## Instructions to follow:
Exactly as written, set down each line of the data below except its pictures.
● ● ● ● ●
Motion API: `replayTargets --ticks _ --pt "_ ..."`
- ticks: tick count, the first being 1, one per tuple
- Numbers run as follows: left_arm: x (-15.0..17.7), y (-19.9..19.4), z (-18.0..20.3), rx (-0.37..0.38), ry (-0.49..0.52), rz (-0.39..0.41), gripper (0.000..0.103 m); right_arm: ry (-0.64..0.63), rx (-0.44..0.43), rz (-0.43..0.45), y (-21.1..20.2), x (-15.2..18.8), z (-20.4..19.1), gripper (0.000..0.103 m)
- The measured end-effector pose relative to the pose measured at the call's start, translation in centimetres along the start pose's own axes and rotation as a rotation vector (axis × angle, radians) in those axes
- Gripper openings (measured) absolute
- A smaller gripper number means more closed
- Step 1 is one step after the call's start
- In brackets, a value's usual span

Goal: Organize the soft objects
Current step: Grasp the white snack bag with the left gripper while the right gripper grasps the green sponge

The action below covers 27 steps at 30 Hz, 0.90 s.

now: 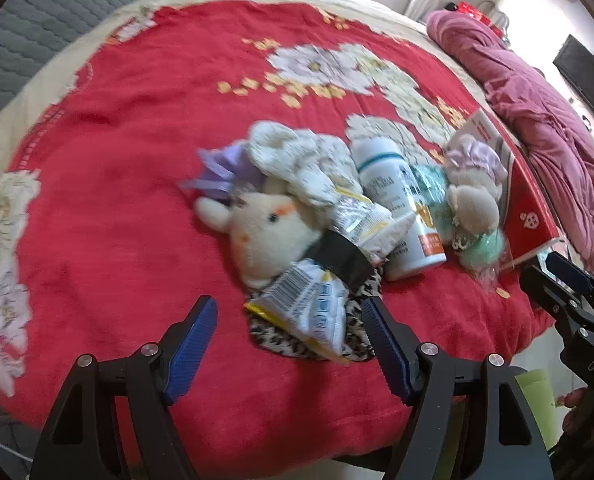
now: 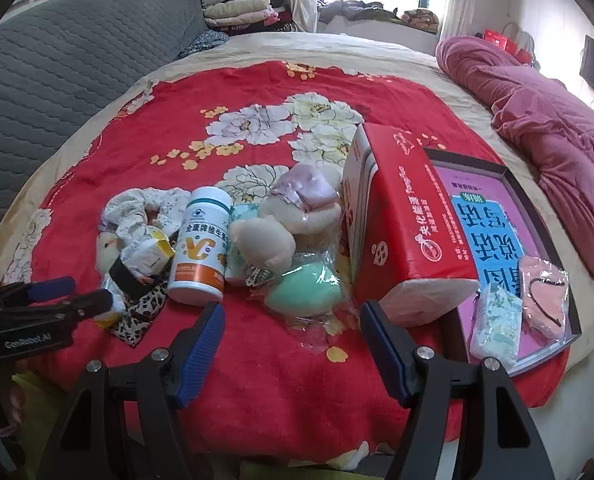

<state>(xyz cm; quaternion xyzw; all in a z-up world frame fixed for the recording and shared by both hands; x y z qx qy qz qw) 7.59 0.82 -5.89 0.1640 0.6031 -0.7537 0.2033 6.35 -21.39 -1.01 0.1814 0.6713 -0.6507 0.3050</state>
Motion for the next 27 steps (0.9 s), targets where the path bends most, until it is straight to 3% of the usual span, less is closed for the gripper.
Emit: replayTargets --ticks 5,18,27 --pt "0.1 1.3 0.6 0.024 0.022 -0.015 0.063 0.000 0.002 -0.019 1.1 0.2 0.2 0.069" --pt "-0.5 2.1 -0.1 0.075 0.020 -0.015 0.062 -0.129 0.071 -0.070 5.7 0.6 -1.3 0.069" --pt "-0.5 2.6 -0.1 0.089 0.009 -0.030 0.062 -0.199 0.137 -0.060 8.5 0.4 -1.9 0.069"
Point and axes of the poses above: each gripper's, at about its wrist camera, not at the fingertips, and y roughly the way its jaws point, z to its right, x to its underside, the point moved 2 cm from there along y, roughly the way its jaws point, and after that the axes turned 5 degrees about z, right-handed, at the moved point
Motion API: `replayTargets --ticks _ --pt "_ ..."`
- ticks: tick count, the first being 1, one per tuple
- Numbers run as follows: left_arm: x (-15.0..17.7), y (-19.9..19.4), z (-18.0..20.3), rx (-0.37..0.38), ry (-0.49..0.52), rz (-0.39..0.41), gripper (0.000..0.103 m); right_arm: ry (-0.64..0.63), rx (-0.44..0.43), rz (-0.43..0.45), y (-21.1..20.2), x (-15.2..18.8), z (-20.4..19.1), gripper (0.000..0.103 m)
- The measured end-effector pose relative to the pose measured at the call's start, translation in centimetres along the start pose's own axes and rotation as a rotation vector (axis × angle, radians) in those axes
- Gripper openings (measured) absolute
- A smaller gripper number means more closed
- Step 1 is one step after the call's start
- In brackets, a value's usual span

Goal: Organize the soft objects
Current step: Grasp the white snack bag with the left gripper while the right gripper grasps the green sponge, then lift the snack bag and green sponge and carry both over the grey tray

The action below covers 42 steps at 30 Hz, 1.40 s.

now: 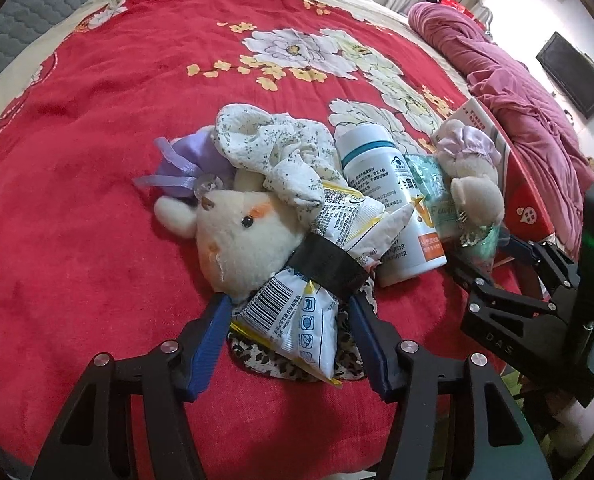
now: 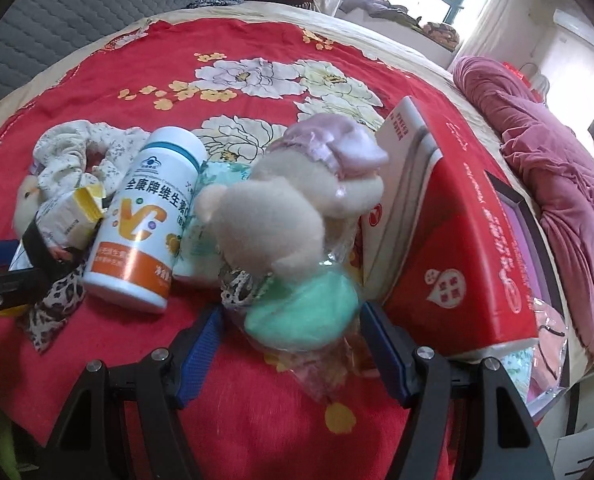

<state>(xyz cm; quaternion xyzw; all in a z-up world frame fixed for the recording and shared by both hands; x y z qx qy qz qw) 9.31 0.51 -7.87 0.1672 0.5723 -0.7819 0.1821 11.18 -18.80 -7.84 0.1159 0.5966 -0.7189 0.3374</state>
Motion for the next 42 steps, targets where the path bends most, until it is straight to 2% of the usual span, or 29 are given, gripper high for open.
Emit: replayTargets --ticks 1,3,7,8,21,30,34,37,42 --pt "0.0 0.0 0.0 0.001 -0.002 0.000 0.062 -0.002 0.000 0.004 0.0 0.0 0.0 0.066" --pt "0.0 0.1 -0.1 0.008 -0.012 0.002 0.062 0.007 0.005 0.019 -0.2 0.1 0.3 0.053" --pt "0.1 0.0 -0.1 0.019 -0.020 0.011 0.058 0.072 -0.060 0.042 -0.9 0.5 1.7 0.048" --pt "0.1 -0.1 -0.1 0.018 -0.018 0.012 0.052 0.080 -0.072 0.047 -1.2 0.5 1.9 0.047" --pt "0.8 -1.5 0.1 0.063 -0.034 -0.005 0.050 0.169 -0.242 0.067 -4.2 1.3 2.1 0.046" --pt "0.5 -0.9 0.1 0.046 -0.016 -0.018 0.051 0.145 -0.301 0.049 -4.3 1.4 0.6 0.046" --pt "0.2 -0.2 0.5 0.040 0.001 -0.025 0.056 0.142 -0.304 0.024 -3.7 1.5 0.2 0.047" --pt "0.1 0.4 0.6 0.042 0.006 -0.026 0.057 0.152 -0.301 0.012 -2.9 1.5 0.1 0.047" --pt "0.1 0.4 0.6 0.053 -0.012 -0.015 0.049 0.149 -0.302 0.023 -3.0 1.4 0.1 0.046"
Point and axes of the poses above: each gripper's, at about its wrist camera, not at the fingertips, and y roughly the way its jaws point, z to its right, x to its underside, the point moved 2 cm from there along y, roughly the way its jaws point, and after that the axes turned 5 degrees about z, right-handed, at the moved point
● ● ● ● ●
## Result of the task:
Motion API: `replayTargets --ticks _ --pt "_ ..."`
- ticks: tick count, the first being 1, one per tuple
- Numbers run as follows: left_arm: x (-15.0..17.7), y (-19.9..19.4), z (-18.0..20.3), rx (-0.37..0.38), ry (-0.49..0.52), rz (-0.39..0.41), gripper (0.000..0.103 m); right_arm: ry (-0.64..0.63), rx (-0.44..0.43), rz (-0.43..0.45), y (-21.1..20.2), x (-15.2..18.8), z (-20.4..19.1), gripper (0.000..0.103 m)
- The measured end-effector pose relative to the pose measured at the call's start, translation in centimetres along the start pose's own axes and rotation as a rotation vector (axis × angle, radians) in those axes
- Gripper openings (measured) absolute
- A smaller gripper number means more closed
- Step 1 is one step after the call's start
- In brackets, a value's usual span

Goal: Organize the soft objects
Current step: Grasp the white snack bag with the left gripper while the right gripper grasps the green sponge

The action below covers 27 steps at 30 Hz, 0.90 s.

now: 
now: 

<state>(xyz cm; quaternion xyzw; all in a z-up world frame fixed for the recording and shared by both hands; x y z qx qy qz qw) 7.59 0.82 -5.89 0.1640 0.6031 -0.7537 0.2033 6.35 -21.39 -1.01 0.1814 0.6713 -0.6507 0.3050</state>
Motion for the next 27 steps (0.9 s), targets where the path bends most, until it is straight to 3% of the usual span, less is closed for the gripper.
Emit: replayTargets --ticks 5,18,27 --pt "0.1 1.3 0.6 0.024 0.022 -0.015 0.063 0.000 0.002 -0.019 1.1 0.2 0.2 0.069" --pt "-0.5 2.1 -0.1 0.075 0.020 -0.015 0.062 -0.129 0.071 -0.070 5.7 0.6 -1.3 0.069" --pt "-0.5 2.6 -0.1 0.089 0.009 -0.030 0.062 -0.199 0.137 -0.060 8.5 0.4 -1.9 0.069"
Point and axes of the poses above: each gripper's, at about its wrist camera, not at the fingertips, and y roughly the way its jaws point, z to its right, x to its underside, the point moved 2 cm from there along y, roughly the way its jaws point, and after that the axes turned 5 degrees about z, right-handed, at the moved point
Motion API: `replayTargets --ticks _ --pt "_ ..."`
- ticks: tick count, the first being 1, one per tuple
- Numbers run as follows: left_arm: x (-15.0..17.7), y (-19.9..19.4), z (-18.0..20.3), rx (-0.37..0.38), ry (-0.49..0.52), rz (-0.39..0.41), gripper (0.000..0.103 m); right_arm: ry (-0.64..0.63), rx (-0.44..0.43), rz (-0.43..0.45), y (-21.1..20.2), x (-15.2..18.8), z (-20.4..19.1), gripper (0.000..0.103 m)
- The measured end-effector pose relative to the pose measured at the call's start, translation in centimetres along the start pose's own axes and rotation as a rotation vector (axis × angle, radians) in those axes
- Gripper openings (measured) absolute
- A smaller gripper number means more closed
- Step 1 is one step after the call's start
- In brackets, a value's usual span

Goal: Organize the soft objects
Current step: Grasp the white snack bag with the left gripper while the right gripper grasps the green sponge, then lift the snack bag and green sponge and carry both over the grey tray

The action below covers 42 steps at 30 Hz, 1.40 s.

now: 
now: 

<state>(xyz cm; quaternion xyzw; all in a z-up world frame fixed for the recording and shared by both hands; x y z qx qy qz qw) 9.31 0.51 -7.87 0.1672 0.5723 -0.7819 0.1821 11.18 -18.80 -7.84 0.1159 0.5966 -0.7189 0.3374</state>
Motion for the next 42 steps, targets where the path bends most, until it is straight to 2% of the usual span, or 29 are given, gripper high for open.
Emit: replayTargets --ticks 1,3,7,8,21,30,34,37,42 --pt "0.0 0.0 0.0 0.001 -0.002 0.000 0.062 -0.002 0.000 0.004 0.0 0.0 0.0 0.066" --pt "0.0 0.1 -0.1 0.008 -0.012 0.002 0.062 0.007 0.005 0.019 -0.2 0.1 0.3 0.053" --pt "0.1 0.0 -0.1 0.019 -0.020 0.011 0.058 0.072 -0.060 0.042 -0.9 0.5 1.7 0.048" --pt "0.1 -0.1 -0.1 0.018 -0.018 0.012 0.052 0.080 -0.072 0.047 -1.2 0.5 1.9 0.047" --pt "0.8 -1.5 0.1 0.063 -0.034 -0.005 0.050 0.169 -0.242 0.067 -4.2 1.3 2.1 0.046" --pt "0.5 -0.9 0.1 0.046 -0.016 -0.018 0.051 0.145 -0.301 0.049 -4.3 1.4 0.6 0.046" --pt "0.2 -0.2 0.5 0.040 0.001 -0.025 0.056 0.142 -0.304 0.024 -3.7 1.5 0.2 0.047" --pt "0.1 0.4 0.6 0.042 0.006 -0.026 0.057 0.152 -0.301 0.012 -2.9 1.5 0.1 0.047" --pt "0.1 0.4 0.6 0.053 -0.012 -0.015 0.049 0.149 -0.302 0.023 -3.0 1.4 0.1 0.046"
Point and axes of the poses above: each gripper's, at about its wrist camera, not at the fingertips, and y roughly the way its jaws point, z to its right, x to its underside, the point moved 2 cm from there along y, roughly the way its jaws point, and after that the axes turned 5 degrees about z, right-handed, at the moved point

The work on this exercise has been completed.